From 11:30 we met friends at our departure point in Melkbosstrand. The boys could say farewells to their friends, and we were touched that they took the effort out of their own busy schedules to come and see their friends off (thanks to the Kannemeyers, Sherlocks, Twycross'). Similarly to our friends and family in CT - the Starcks, Smithers', van der Hoeven's, Hilary Wilmot, Jenny Botha, Johan, Sensei Jonathan (Jonathan: Noah did not recognise you without the gie and only later realized that you had said goodbye to him!).
During the past few months we have been able to see most of our Cape Town friends, but even so, ran out of time to spend time with everyone. We hope to connect to all through this journal.
We were so tired by the rime we left, that we considered to make our first stop at Ou Skip Caravan Park in Melkbosstrand. Instead, we dropped in at the Sunshines at Atlantic Beach (also not too far) for a few hours Rest & Recuperation, which included a lovely lunch, and hour's sleep for me, and space to unwind.
We finally left Melkbos at about 4pm, and headed for the Baths in Citrusdal. We got there after a stop at Piketberg Spur, at about 9pm, and booked into Hazel's B&B ( a lovely alternative to the accommodation at the Baths. Hazels is run by the owners of the farm). Michelle and Caron crashed, and I joined the boys for a late night soak in the hot pool under a full moon.
31 January 2010, Day 2, Citrusdal to Strandfontein [Denis]
First phase repacking started, and we shed many unnecessary things (these all went into Caron's boot to return to Cape Town!). Another swim, some lunch and then we left for Strandfontein under the malicious guidance of our haughty GPS lady, Margaret. A right cow she is. Nevertheless, she successfully took us to Strandfontein on the less traveled route. Camp A at Strandfontein is a beautiful spot right on the beach, and here we set up camp for the first time. The new tent was up in no time, and we left in search of food. Here my mistake was to head for Lamberts' Bay (40km's). The park officer told us it should take about half an hour. Yeah, right. More than an hour of corrugation, and a blown indicator circuit later, we arrived in Lamberts' Bay which was 'TOE'. Isabella's kindly did some toasties for us before we took a less harrowing route back, sans indicators and spotlights. Noah shared the cab to the sounds of Meatloaf, Alice Cooper and Bryan Adams.
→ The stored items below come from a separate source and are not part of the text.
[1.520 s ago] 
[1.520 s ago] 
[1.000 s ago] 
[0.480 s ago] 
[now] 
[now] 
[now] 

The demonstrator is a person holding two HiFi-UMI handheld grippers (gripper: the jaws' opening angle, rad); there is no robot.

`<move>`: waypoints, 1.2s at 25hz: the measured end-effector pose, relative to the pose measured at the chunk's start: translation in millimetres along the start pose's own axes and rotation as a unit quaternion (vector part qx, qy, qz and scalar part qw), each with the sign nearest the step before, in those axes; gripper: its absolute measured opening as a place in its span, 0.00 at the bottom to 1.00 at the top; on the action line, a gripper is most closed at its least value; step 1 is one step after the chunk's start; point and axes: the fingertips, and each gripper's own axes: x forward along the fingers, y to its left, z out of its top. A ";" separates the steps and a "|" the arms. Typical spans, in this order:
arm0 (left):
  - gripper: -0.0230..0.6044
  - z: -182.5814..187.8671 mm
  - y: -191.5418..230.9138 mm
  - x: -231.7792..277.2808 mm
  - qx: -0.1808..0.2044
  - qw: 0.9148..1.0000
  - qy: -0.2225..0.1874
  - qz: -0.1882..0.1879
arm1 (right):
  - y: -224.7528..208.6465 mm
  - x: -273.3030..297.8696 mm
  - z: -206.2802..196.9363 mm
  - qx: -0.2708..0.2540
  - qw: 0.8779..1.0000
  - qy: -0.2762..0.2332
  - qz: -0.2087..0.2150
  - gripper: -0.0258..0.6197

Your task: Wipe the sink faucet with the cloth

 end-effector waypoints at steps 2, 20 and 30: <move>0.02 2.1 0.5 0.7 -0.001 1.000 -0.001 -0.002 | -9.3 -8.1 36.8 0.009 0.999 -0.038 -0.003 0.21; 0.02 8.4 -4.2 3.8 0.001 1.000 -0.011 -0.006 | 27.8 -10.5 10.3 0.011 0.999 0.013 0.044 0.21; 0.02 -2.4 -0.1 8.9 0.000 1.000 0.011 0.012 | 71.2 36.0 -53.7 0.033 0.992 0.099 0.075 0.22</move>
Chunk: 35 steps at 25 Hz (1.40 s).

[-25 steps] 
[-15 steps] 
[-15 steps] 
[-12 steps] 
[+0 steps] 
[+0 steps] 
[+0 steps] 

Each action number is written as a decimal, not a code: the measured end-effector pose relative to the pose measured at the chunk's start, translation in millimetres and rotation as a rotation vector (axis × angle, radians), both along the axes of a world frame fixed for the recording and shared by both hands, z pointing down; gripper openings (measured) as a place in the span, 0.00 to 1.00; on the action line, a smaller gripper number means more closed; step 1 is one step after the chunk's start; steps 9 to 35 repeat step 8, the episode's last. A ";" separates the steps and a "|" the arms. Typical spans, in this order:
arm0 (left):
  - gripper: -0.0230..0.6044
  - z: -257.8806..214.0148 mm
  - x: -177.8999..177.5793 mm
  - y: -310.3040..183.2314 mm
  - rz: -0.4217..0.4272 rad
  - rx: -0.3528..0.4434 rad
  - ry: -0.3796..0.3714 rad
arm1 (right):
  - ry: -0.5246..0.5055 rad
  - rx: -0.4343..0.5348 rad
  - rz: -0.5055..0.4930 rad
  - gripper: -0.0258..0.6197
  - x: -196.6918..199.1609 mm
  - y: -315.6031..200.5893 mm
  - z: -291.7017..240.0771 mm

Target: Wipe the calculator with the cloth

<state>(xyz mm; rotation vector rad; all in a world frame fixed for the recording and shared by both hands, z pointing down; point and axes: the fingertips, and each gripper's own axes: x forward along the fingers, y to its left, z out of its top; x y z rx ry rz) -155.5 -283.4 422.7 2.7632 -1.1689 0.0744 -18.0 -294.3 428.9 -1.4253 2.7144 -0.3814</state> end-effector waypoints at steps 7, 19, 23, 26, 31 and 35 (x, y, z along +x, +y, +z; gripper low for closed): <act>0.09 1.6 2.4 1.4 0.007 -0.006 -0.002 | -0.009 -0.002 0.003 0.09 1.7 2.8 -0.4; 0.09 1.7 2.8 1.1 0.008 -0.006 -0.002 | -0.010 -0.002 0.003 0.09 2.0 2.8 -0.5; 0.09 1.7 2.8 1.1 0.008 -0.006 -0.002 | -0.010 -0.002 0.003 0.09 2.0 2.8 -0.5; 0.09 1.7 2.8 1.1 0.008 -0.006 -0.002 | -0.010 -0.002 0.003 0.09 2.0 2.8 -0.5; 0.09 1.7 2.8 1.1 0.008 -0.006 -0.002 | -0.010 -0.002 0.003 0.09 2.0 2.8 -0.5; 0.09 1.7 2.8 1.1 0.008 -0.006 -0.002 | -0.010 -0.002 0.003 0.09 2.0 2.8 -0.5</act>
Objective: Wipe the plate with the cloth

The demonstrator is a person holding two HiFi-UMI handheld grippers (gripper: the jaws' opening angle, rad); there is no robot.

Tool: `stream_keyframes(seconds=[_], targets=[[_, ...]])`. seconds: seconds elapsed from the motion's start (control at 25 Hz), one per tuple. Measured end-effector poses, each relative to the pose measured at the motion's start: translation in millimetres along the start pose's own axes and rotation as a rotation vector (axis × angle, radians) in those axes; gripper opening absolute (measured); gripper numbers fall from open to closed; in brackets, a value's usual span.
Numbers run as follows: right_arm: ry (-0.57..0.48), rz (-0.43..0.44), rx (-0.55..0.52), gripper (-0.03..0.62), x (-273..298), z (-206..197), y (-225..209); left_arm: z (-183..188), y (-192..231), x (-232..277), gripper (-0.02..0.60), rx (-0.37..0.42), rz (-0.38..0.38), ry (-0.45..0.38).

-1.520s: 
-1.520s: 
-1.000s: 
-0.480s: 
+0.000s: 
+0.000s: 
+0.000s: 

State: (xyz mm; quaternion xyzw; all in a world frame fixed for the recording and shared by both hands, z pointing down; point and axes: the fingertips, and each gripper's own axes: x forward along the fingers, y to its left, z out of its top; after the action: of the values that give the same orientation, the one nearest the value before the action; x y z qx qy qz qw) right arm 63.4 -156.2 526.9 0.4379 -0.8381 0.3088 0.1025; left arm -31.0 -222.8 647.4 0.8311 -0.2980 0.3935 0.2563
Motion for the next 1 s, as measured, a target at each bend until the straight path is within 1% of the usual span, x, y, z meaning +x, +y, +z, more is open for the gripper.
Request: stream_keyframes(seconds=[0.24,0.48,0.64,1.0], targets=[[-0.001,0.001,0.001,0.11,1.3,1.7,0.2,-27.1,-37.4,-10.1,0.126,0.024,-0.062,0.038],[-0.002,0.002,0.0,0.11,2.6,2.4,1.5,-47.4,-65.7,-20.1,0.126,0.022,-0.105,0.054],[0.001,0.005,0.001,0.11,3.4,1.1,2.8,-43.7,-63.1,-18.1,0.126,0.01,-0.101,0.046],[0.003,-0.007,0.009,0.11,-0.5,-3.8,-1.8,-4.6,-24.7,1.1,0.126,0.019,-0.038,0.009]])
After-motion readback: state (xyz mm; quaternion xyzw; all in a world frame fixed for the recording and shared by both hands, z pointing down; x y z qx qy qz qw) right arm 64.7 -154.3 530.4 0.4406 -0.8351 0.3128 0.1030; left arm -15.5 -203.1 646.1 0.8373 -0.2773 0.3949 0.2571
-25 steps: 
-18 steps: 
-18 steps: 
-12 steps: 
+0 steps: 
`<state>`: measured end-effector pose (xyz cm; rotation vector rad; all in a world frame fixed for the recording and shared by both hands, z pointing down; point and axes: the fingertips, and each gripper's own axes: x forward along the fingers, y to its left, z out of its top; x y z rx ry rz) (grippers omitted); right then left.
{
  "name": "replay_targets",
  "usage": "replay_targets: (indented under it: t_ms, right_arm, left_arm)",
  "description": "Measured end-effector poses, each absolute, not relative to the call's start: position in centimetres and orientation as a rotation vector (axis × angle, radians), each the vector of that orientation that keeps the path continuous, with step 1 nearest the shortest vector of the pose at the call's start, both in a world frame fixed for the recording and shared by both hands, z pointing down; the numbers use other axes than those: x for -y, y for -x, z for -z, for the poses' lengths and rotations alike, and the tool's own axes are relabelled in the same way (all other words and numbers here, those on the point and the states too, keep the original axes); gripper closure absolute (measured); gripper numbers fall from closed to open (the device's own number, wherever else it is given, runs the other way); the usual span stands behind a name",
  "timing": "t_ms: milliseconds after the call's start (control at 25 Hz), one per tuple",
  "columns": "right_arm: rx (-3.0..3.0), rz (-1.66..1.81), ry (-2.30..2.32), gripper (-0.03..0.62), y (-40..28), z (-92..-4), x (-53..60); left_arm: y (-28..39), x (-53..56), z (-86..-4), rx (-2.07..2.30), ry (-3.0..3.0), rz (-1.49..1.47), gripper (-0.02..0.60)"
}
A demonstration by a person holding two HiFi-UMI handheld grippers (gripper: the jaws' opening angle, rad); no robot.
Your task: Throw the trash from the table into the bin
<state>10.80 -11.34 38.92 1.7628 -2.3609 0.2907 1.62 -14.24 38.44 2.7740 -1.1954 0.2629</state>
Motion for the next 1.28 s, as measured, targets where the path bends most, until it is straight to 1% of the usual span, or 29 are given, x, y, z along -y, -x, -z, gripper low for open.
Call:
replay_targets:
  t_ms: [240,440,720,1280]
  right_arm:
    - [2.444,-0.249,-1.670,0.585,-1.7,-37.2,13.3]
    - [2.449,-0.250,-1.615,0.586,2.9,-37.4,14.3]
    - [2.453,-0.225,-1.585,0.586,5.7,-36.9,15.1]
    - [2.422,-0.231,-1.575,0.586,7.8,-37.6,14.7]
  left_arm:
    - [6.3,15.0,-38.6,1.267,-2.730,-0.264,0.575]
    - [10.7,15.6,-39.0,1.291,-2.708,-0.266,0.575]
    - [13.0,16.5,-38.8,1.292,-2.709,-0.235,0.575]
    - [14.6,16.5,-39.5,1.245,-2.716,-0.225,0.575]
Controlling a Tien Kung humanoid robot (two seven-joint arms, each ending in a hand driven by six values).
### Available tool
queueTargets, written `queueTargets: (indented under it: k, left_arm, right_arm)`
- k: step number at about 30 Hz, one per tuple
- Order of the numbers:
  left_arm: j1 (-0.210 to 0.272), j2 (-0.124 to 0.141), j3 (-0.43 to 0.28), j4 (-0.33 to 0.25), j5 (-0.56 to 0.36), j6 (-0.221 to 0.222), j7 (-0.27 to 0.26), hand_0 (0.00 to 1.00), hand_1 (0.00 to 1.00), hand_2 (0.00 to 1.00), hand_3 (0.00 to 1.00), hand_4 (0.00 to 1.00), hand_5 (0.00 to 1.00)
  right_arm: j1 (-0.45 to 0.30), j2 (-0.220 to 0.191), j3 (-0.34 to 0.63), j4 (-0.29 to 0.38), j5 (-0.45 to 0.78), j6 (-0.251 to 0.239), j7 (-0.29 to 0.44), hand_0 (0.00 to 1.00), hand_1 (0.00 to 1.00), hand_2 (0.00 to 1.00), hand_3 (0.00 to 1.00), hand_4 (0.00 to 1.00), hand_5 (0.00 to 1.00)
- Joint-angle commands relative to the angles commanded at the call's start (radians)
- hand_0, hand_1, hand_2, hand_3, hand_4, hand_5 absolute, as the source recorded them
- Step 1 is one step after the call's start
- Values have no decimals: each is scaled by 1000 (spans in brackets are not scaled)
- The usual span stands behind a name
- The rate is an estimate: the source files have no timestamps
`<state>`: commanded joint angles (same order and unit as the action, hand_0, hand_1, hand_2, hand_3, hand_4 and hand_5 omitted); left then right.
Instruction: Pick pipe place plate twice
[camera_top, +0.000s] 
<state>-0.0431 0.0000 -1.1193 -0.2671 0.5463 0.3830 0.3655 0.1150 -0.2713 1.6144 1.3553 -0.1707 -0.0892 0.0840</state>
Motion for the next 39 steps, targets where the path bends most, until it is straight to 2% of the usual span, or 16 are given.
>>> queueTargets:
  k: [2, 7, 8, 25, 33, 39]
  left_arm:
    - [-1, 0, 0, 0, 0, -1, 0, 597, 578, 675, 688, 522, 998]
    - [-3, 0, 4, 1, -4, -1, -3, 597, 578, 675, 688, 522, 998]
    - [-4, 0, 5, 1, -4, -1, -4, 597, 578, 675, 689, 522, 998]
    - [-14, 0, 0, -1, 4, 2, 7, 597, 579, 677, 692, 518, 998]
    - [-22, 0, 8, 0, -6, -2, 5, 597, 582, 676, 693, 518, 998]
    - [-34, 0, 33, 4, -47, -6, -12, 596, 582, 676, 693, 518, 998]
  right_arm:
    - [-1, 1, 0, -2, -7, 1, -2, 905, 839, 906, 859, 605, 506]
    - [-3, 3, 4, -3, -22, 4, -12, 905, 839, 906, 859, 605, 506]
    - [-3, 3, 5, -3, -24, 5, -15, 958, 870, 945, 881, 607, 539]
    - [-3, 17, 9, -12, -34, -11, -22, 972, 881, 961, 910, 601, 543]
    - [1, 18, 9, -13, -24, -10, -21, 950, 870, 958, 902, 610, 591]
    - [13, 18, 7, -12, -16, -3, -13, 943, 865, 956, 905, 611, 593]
1 February 2010, Day 3, Strandfontein to Vredendal [Denis]
Packing again. Today we headed straight for Vredendal to attend to the wayward circuit. Arriving in Vredendal, we found a Wimpy and then an auto-electrician (priorities). The outlook was glum and we were told that the problem would take a day to fix. I 'phoned a friend' (Pieter J Coetzee), who had some circuit problems at work, as it turns out), for advice on accommodation in Vredendal. We got to book into the River Lodge, into a very nice chalet, and UNPACKED before I dropped Bigfoot off at the auto-electrician. Not to waste time, we set about getting some dollars from the bank, doing essential shopping and sorting our stuff to separate out more junk. Caron, meanwhile had gone ahead to Springbok (where we were meant to stay) to work, and then had to return to Vredendal to spend the last evening with us. I repacked trunks etc, and now we are getting some efficiency. One's attitude, and my language, deteriorate when looking for some basic item like a phone charger requires unpacking half a bakkie.
Yet another Spur.
NAMIBIA
2 February 2010, Day 4, Vredendal (S.A) to Grunau (Namibia) [by Noah]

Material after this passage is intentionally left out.